(Extracted data Opens)
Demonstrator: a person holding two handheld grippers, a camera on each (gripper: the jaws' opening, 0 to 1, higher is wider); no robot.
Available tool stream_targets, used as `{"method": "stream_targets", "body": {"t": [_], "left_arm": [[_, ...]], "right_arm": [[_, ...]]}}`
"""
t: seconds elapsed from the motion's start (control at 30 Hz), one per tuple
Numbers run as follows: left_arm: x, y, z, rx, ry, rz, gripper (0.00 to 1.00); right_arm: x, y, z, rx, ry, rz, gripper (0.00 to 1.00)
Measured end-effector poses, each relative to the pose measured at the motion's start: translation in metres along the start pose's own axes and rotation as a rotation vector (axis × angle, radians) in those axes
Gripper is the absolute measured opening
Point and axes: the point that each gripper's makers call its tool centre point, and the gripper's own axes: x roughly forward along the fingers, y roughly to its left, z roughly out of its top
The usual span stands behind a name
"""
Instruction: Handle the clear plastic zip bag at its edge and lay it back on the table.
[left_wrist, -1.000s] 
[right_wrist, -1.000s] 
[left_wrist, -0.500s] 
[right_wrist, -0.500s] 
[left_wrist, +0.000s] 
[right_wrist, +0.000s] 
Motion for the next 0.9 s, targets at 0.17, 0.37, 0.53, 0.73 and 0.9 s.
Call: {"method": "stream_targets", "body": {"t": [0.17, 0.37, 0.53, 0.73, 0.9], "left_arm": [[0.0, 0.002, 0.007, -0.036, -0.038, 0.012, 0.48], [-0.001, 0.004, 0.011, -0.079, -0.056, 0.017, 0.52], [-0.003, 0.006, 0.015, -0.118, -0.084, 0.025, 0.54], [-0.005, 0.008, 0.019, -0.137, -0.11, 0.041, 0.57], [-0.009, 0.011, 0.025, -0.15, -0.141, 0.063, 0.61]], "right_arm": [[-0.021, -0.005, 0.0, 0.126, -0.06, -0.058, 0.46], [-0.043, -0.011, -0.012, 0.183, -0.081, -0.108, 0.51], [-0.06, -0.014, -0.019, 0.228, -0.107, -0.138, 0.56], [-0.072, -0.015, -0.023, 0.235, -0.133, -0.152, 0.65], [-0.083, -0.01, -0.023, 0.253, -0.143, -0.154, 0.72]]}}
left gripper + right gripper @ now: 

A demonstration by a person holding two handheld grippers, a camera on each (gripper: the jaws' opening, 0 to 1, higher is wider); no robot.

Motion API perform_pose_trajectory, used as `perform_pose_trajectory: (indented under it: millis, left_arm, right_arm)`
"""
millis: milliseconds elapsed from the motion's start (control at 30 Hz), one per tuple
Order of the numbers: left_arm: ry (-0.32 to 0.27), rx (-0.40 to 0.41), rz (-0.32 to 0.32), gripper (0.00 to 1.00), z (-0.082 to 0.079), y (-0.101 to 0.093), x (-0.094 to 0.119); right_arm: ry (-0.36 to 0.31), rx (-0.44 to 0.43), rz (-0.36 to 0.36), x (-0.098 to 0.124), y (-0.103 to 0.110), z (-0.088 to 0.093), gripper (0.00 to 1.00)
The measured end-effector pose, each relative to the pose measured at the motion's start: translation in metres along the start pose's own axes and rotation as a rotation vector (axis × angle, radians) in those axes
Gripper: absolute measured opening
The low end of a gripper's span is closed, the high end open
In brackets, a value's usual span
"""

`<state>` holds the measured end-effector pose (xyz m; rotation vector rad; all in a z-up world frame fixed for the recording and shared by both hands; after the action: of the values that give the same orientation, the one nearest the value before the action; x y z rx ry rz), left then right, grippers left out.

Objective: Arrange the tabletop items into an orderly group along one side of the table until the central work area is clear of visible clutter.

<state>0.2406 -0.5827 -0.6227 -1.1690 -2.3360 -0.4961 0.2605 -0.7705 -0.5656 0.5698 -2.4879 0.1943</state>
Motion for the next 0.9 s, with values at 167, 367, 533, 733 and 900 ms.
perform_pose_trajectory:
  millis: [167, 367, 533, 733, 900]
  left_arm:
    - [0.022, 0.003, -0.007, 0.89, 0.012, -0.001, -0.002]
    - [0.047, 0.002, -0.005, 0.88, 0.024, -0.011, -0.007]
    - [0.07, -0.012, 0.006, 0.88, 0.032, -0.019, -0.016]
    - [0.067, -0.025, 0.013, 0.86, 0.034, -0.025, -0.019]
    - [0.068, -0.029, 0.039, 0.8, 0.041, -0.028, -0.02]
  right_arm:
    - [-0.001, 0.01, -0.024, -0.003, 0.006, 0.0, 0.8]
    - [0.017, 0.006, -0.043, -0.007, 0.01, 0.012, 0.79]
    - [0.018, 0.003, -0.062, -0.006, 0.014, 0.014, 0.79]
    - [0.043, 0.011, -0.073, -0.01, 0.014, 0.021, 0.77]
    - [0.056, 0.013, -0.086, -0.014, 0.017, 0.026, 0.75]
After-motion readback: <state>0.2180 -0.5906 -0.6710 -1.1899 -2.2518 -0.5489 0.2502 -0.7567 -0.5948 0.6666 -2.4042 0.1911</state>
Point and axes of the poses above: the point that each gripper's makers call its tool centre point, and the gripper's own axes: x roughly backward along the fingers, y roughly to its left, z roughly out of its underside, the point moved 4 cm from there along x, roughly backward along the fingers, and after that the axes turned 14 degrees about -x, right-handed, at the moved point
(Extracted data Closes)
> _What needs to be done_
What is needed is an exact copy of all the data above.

> _Result of this exercise_
Demonstrator: a person holding two handheld grippers, a camera on each (gripper: the jaws' opening, 0 to 1, higher is wider); no robot.
Available tool stream_targets, used as `{"method": "stream_targets", "body": {"t": [_], "left_arm": [[_, ...]], "right_arm": [[_, ...]]}}`
"""
t: seconds elapsed from the motion's start (control at 30 Hz), one per tuple
Numbers run as follows: left_arm: x, y, z, rx, ry, rz, gripper (0.00 to 1.00); right_arm: x, y, z, rx, ry, rz, gripper (0.00 to 1.00)
Measured end-effector poses, each relative to the pose measured at the motion's start: translation in metres along the start pose's own axes and rotation as a rotation vector (axis × angle, radians) in those axes
Gripper is the absolute measured opening
Point and axes: the point that each gripper's makers call its tool centre point, and the gripper's own axes: x roughly forward along the fingers, y roughly to its left, z roughly out of its top
The usual span stands behind a name
"""
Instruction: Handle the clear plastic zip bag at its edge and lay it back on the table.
[left_wrist, -1.000s] 
[right_wrist, -1.000s] 
[left_wrist, -0.500s] 
[right_wrist, -0.500s] 
[left_wrist, +0.000s] 
[right_wrist, +0.000s] 
Motion for the next 0.9 s, targets at 0.17, 0.37, 0.53, 0.73 and 0.9 s.
Call: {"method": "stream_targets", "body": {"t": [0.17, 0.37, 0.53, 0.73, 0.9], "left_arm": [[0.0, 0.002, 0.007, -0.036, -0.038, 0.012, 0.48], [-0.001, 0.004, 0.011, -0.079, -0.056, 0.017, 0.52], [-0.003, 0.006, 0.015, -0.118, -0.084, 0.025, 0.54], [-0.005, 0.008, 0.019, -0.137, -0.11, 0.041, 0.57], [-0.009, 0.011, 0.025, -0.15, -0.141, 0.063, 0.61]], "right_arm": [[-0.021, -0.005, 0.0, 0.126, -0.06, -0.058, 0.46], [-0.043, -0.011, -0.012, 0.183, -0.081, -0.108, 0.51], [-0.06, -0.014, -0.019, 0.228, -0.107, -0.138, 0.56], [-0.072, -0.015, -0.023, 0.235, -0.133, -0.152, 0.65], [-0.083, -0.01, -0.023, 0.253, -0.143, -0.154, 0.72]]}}
left gripper + right gripper @ now: 

A demonstration by a person holding two handheld grippers, a camera on each (gripper: the jaws' opening, 0 to 1, higher is wider); no robot.

Motion API perform_pose_trajectory, used as `perform_pose_trajectory: (indented under it: millis, left_arm, right_arm)`
"""
millis: milliseconds elapsed from the motion's start (control at 30 Hz), one per tuple
Order of the numbers: left_arm: ry (-0.32 to 0.27), rx (-0.40 to 0.41), rz (-0.32 to 0.32), gripper (0.00 to 1.00), z (-0.082 to 0.079), y (-0.101 to 0.093), x (-0.094 to 0.119); right_arm: ry (-0.36 to 0.31), rx (-0.44 to 0.43), rz (-0.36 to 0.36), x (-0.098 to 0.124), y (-0.103 to 0.110), z (-0.088 to 0.093), gripper (0.00 to 1.00)
The measured end-effector pose, each relative to the pose measured at the motion's start: translation in metres along the start pose's own axes and rotation as a rotation vector (axis × angle, radians) in those axes
Gripper: absolute measured opening
The low end of a gripper's span is closed, the high end open
In brackets, a value's usual span
"""

`<state>` holds the measured end-effector pose (xyz m; rotation vector rad; all in a z-up world frame fixed for the recording and shared by both hands; after the action: of the values that give the same orientation, the one nearest the value before the action; x y z rx ry rz), left then right, grippers left out.

Objective: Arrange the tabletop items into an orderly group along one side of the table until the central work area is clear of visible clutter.

<state>0.2406 -0.5827 -0.6227 -1.1690 -2.3360 -0.4961 0.2605 -0.7705 -0.5656 0.5698 -2.4879 0.1943</state>
Motion for the next 0.9 s, with values at 167, 367, 533, 733 and 900 ms.
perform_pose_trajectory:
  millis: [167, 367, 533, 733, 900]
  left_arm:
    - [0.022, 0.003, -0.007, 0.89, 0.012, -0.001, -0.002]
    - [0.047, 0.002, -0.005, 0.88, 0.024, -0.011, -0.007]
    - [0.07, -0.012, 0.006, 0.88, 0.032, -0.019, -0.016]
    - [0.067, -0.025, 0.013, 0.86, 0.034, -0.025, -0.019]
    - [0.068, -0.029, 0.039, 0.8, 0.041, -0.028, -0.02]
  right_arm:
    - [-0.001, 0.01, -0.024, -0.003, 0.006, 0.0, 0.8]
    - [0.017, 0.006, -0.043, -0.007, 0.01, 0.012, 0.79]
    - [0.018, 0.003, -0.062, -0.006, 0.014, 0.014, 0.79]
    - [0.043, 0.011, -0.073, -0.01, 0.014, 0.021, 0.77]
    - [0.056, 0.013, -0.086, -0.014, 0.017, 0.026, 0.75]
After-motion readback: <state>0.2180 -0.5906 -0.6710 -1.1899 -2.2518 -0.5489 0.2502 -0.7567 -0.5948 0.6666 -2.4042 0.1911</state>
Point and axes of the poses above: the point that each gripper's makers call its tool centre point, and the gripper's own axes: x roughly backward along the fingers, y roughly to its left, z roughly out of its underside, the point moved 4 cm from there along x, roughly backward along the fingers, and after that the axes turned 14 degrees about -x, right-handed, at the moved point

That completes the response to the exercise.